■ What is being asked: Count every line in this listing that has "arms". Reply with only the total.

··········

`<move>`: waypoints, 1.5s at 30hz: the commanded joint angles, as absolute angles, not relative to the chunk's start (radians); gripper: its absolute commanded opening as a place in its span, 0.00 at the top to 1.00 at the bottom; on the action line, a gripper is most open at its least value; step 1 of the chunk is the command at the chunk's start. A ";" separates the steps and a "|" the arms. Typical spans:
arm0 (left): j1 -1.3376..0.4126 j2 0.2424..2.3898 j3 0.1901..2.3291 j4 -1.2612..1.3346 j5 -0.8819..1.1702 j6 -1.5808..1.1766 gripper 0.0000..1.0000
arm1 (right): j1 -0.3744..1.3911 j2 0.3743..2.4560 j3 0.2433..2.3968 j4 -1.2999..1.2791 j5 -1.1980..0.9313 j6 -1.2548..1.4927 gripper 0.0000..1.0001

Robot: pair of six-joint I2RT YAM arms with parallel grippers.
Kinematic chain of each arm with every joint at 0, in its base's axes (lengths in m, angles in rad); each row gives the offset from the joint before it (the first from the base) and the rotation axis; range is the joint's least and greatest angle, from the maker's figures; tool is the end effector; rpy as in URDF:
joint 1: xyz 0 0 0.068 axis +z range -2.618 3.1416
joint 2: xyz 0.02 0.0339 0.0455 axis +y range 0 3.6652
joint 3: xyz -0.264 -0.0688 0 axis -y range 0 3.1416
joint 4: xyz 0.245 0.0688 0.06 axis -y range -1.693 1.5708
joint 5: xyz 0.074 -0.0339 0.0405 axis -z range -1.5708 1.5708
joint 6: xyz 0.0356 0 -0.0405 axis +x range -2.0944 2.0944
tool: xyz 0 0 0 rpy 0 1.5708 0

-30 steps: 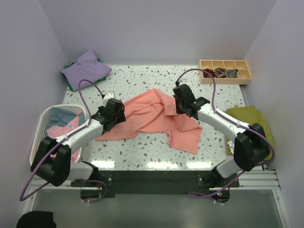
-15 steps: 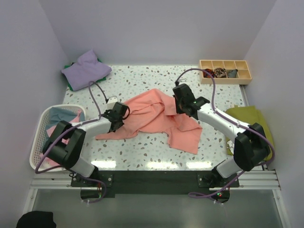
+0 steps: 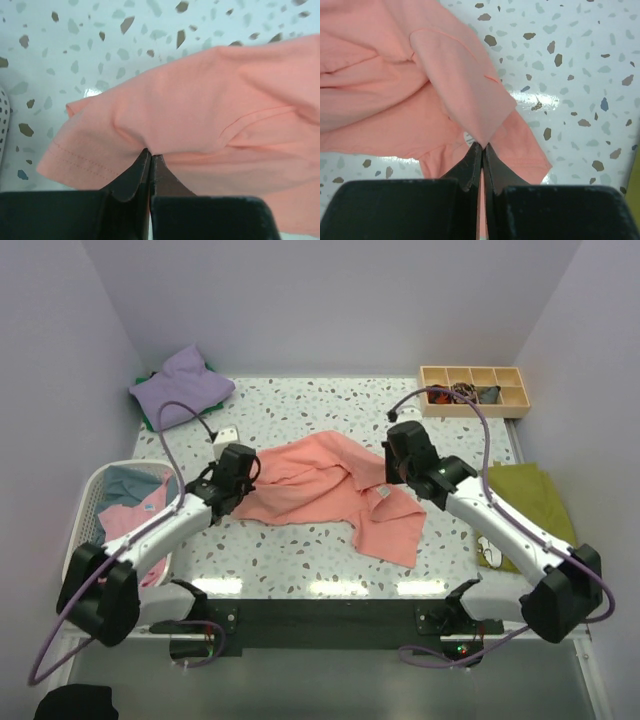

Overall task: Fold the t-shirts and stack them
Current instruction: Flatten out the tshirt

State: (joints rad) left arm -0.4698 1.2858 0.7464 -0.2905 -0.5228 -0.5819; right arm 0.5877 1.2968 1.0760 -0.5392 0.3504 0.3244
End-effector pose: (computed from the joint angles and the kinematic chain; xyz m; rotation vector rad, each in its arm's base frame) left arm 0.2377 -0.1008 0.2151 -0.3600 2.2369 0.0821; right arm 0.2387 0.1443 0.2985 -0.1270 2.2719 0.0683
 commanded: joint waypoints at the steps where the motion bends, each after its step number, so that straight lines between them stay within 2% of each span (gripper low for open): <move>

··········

■ Output: 2